Believe in nothing, no matter who says it, even if I say it, if it does not agree with your own experience and your own common sense ~ Buddha

Optimizing Life

Life is really simple, but we insist on making it complicated.

This really is true, isn’t it? Life is a pretty simple endeavour. Survive. Have enough to keep body and soul together, as they used to say.

What happened? Why did we start optimizing our existence?

Well I have one theory. You can tell me what you think. When as a culture, we stopped fixing our gaze on a hereafter where every moment was bliss, I think we looked around and said, if this is it, I better make the most of it.

This is not a judgement of the motivation.

A hundred years ago, people not only believed in an immortal soul, but that their actions on this world would affect their chances of gaining eternal bliss in the next. So the mentality was that of delayed gratification: keeping your head down and doing what you ought would eventually pay off. Character was emphasized insofar as having it would help you get into heaven.

Fast forward to the rise of secularism, and people are questioning why they do the things they do. Why do they act this way, why do they make the choices they do? Before, religion was the answer. Now what is it?

That’s something every person has to answer for themselves. I would be very interested if you would tell us about it in the comments, if it isn’t too personal.

For me, I think that you can float through life with out a purpose or with one. For me, life is a lot more interesting and flavorful with one. And I hold the belief that being that there is only one me, I have the job of being the best me there is. Being that no one else could possibly be as good a me as me, this isn’t very arduous. But I see it as a game to play by myself, like solitaire, to better myself against my own metrics.

What do you think of my theory? Do you have your own?

Comments on: "Optimizing Life" (3)

  1. Well, you already know what I think, but I’ll restate it here: if, by “optimizing”, you mean simply the endless tinkering with our sense of purpose and accomplishment, I’d say that’s just something we do with our time now that we don’t spend all our time hunting, gathering, farming, and dying of plague and barbarian invasions.

    If you mean it more in a material sense, in the ways we allow ourselves to believe that we need this, that or the other in order to live the most fulfilling life, like I said to you before, I blame advertising.
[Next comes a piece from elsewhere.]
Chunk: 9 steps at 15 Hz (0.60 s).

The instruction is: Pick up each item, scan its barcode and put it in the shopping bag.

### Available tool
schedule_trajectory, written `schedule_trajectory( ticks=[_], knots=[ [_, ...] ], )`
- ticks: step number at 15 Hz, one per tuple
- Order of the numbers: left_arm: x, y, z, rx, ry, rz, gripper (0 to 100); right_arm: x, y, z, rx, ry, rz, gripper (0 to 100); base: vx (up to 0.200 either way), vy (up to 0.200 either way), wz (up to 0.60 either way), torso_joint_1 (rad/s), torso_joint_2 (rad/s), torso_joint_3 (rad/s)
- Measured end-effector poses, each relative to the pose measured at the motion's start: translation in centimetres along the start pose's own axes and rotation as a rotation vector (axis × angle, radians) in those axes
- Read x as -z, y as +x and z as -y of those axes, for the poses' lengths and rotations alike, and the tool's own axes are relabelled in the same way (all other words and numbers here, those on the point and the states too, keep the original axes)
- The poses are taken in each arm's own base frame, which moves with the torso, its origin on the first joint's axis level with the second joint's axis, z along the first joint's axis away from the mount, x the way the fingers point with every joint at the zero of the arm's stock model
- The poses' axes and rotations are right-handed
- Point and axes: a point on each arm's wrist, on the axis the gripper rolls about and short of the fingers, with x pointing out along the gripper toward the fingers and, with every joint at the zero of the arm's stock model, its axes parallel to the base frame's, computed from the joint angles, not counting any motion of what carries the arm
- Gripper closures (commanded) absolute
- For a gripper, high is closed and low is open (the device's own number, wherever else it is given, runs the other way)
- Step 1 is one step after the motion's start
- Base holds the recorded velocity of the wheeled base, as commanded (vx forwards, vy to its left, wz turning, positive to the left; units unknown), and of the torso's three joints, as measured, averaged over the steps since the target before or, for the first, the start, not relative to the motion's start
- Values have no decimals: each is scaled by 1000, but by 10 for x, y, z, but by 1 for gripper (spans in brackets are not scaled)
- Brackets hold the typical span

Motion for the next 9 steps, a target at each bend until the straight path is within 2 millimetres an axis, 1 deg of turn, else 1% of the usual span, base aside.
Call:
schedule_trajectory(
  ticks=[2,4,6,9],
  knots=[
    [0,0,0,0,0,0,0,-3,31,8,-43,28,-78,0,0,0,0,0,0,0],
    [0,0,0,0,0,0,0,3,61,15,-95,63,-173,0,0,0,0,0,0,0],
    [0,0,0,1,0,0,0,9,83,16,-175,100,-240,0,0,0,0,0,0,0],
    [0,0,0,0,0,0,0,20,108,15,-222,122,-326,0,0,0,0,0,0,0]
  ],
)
    A tiny quibble: I think you’re using “secularism” interchangeably with skepticism or atheism, but really, all it basically means is keeping state and church separate. It isn’t about trying to dissuade anyone from their metaphysical beliefs, just trying to keep them from mixing them up into public policy.

    There is no one, timeless overarching purpose to my life, just a myriad of smaller purposes which ebb and flow.
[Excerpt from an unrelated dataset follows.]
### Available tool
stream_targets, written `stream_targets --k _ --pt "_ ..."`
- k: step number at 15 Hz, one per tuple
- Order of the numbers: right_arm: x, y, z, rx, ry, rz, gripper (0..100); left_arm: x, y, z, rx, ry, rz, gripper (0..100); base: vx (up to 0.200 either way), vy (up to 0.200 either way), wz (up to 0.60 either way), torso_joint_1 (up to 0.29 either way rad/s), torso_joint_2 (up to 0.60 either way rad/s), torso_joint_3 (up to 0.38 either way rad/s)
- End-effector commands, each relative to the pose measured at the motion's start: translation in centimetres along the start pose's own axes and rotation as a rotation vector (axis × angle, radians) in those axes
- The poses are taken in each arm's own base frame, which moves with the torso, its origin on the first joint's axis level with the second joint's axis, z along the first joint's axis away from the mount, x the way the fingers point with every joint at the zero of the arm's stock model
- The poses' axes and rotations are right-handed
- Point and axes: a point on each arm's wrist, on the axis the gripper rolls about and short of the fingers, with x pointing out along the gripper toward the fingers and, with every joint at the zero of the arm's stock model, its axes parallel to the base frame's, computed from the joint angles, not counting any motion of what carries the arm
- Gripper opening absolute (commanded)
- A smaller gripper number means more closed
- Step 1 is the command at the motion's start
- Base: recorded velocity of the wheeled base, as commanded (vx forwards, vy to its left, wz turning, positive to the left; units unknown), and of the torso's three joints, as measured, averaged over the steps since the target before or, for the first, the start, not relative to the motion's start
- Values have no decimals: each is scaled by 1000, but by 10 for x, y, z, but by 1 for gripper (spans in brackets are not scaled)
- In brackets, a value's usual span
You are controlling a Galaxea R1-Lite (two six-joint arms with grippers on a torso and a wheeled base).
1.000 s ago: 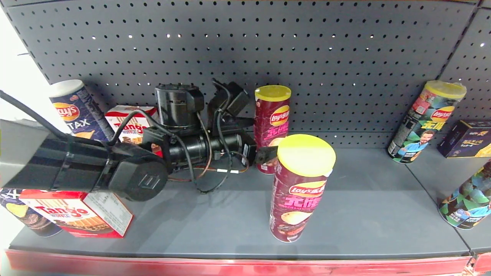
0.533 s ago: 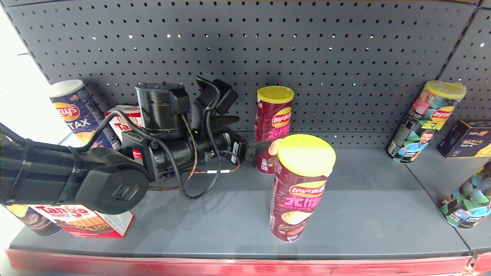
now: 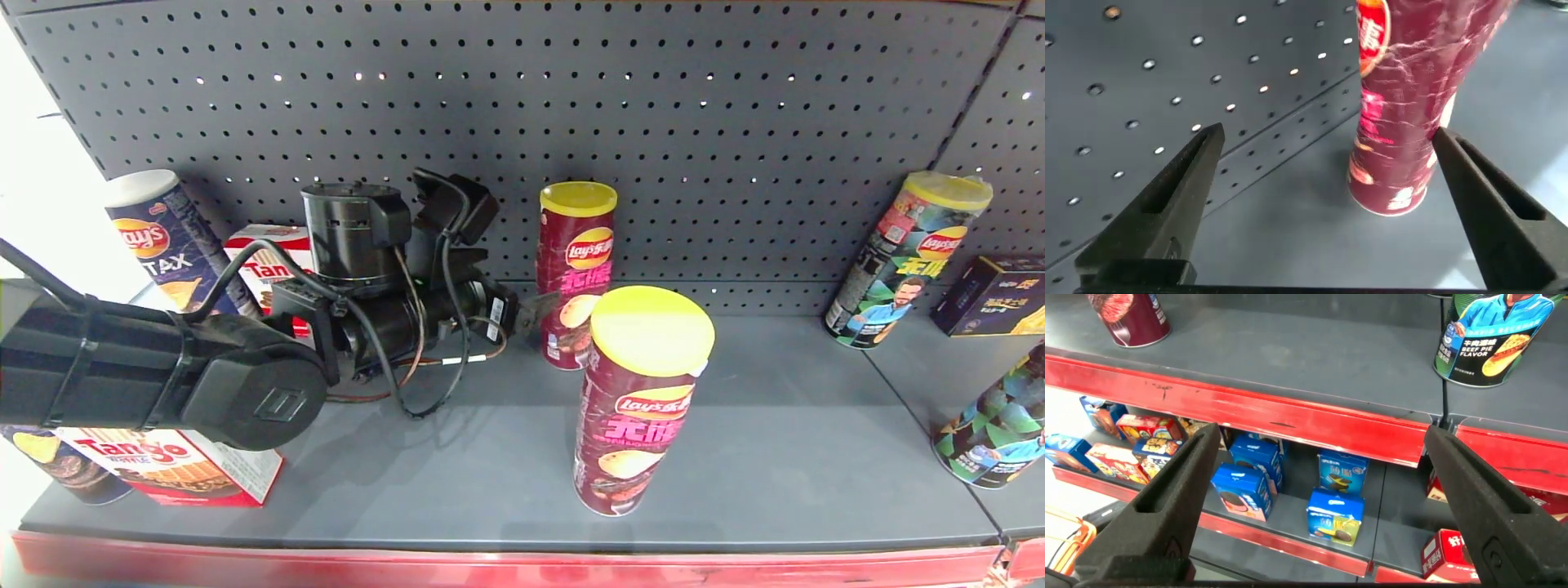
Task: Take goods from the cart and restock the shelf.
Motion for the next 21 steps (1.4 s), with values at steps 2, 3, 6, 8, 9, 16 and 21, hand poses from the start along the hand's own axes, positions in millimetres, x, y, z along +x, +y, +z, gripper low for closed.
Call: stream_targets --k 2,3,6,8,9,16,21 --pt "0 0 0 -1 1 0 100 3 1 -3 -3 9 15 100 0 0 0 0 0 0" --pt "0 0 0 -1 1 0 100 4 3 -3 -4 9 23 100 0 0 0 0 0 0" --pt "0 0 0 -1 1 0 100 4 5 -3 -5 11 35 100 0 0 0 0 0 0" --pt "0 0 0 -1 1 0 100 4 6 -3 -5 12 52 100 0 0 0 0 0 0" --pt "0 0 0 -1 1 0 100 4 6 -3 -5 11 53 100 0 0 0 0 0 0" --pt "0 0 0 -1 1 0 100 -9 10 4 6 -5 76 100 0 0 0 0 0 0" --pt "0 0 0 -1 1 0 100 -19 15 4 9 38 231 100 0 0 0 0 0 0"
    • I’m actually using secularism in the sense of separating one’s sense of identity away from religion– the separation of church and personal sovereignty, if you will. Before the twentieth century, unless education introduced you to heretical thought, the church owned you, body mind and soul. You literally could not separate your personal identity from a religious identity.
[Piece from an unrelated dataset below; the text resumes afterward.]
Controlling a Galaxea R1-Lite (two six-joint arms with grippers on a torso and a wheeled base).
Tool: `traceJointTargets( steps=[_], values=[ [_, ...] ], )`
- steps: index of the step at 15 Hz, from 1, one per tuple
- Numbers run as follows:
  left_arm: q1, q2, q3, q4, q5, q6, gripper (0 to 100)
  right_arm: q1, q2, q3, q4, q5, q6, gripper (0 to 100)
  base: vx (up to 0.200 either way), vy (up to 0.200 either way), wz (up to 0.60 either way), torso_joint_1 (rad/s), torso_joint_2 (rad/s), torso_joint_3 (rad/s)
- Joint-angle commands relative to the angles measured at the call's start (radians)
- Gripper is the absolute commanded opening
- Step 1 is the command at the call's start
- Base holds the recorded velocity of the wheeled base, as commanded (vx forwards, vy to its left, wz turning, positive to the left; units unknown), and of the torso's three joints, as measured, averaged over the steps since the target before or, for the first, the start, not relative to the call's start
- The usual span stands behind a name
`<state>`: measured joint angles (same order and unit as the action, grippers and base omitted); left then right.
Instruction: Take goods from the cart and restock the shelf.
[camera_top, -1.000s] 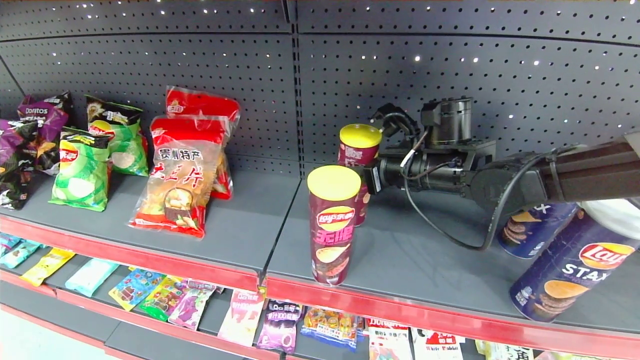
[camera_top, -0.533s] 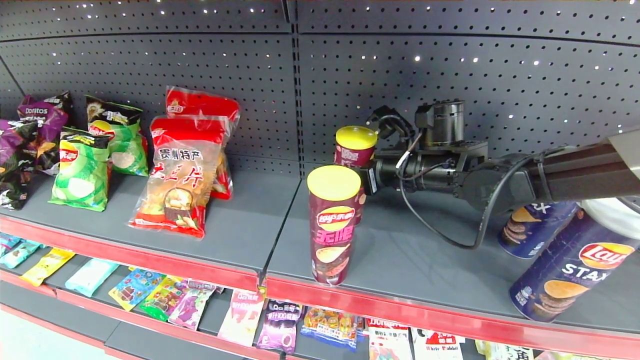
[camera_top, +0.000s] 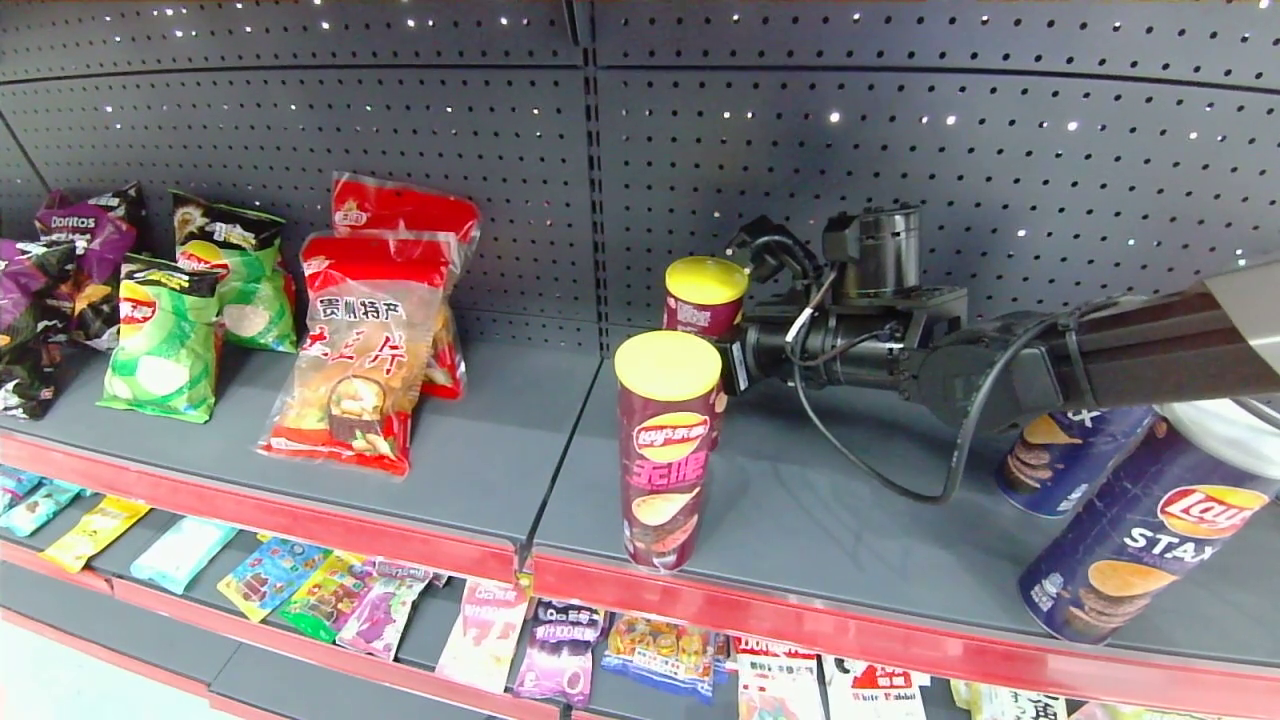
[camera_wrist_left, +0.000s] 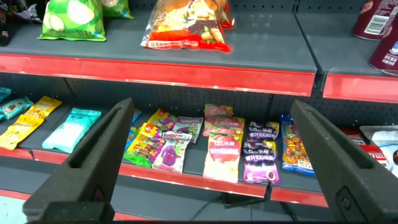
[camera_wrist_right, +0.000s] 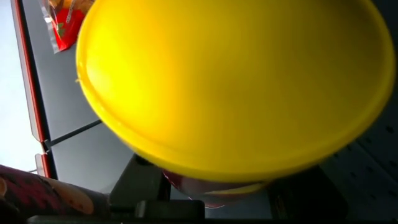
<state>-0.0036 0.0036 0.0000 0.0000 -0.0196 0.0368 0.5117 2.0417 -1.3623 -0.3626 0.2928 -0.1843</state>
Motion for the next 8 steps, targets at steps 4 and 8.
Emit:
traceJointTargets(
  steps=[4,8],
  values=[
    [0.001,-0.001,0.0,0.0,0.0,0.0,100,0.001,0.003,0.003,0.002,0.0,0.0,0,0.0,0.0,0.0,0.0,0.0,0.0],
    [0.001,-0.001,0.0,0.0,0.0,0.0,100,0.001,0.003,0.006,0.001,0.0,0.002,100,0.0,0.0,0.0,0.0,0.0,0.0]
  ],
)
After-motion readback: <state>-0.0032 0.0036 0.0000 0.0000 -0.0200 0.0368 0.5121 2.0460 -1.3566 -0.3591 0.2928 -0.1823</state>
      I don’t know about advertising, myself. Advertising has never inspired ME to live a deeper, more meaningful life. It only sways me towards hedonism and conspicuous consumption.

      I chose the word optimize specifically so that it could represent whatever individuals might strive for: success, happiness “freedom” material wealth, a good home life.

      My own optimization leans towards control, excellence, and efficiency, (which is another way of saying control) and my fulfillment lies in feeling totally on top of every situtation.

      • Ah, okay, then.

        My own optimization leans towards control, excellence, and efficiency, (which is another way of saying control) and my fulfillment lies in feeling totally on top of every situtation.

        I was going to make a naughty joke here, but this is a public, family-friendly blog, so I’ll let you guess what I might have said instead.